Connue pour être un pays sûr pour ces activités bancaires, la Suisse est également un Etat foncièrement attaché à son riche patrimoine culturel dont il faut noter en bonne place le « combat des reines ».

Tout comme en Afrique, en Europe aussi, l’on n’a pas perdu la valeur des traditions. Contrairement à ce que peuvent penser la plupart des africains. Certaines traditions ont été bien conservées et ce, malgré les importantes mutations culturelles observées depuis de nombreuses décennies sur le continent.
La modernité n’a pas pu éradiquer les traditions rurales même si celles-ci connaissent des évolutions et des recompositions importantes.

En Espagne la tauromachie est une tradition profondément ancrée, en Allemagne à Munich c’est la bière qu’on célèbre lors de la fameuse Oktoberfest et en Suisse se sont les «reines» qui font l’objet d’admiration. Ces reines,  qui « anoblissent » leurs propriétaires, n’ont pas de sang royal mais sont bel et bien les vaches de la race d’Hérens à la robe caractéristique d’un brun sombre.

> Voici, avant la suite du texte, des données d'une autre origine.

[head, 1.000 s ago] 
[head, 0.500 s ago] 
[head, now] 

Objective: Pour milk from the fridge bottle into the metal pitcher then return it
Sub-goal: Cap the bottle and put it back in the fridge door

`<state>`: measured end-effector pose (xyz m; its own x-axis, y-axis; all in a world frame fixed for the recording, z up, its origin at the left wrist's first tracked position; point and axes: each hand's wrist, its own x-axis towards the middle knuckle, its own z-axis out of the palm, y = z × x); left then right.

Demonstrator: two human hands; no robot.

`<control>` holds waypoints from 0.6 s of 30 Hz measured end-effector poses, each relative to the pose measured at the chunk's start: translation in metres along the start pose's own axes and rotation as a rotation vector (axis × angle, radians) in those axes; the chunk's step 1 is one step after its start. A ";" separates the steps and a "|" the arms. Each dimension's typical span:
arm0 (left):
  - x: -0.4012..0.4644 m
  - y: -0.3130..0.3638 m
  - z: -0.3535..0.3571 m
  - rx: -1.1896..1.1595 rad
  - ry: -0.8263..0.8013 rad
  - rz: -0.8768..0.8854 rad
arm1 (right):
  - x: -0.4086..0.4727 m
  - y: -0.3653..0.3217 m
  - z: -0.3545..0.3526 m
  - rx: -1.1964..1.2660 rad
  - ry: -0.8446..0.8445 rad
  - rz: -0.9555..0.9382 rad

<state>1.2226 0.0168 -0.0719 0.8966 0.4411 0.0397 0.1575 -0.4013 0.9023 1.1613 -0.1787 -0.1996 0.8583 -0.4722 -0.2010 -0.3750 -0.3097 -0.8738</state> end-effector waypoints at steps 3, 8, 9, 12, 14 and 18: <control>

Dans le canton du Valais se pratique chaque année depuis 1922 des combats de ces reines, qui sont naturellement belliqueuses. Le village d’Aproz accueille chaque mois de septembre la finale cantonale qui attire des milliers de « supporters » et de plus en plus de touristes.
Les propriétaires de ces vaches bichonnent leurs bêtes et les paradent devant les spectateurs éblouis. Ils ne boudent pas leur fierté lorsque leur reine prend part aux combats de la finale qui sont diffusés sur les chaines TV nationales. Les vaches s’affrontent en se poussant avec la tête et le jury ne déclare une bête vaincue que lorsqu’elle se détourne de son adversaire ou refuse le combat en signe de soumission.

On peut s’étonner, dans l’atmosphère chaleureuse et conviviale des combats, du prix que peuvent valoir les reines. Bien que les chiffres soient généralement gardés secrets, les bruits de couloir laissent entendre que les meilleures combattantes, et leur descendance, peuvent valoir entre 30.000 et 40.000 CHF/US$, ce qui équivaut à 25.000/33.000 Euros ou encore entre 12 et 16 millions de CFA. Bien que ces prix soient environ 10 fois supérieurs à ceux des animaux de boucherie, ils sont généralement considérés comme valides et n’effraient pas de riches citadins férus de cette tradition qui sont de plus en plus nombreux à acheter leur propre reine.

Cet aspect financier ne doit pas occulter toutefois le fait que ce qui est fondamentale est la célébration de la culture qui une fois de plus unie des personnes de divers horizons et fait découvrir l’amour de l’échange.
La culture à travers les combats de reines nous fait découvrir un autre visage de la Suisse au delà des banques, du chocolat et des pendules à coucou. Au-delà du stéréotype du pays replié, la Suisse est un pays qui tient à ces traditions, qui les conserve et essaie de les faire connaître. Elle fait comprendre aussi que la culture est un facteur influant sur l’économie donc sur le social et que 700 ans de démocratie donnent à la culture le droit de jouer sa partition.

Il faudrait pour nous africain, penser la culture comme vecteur d’innovation et de développement économique et social. Pour cela, il est impératif de renforcer les capacités du secteur, d’en accompagner les mutations tout en réduisant leurs influences sur les traditions qui méritent d’être conservées.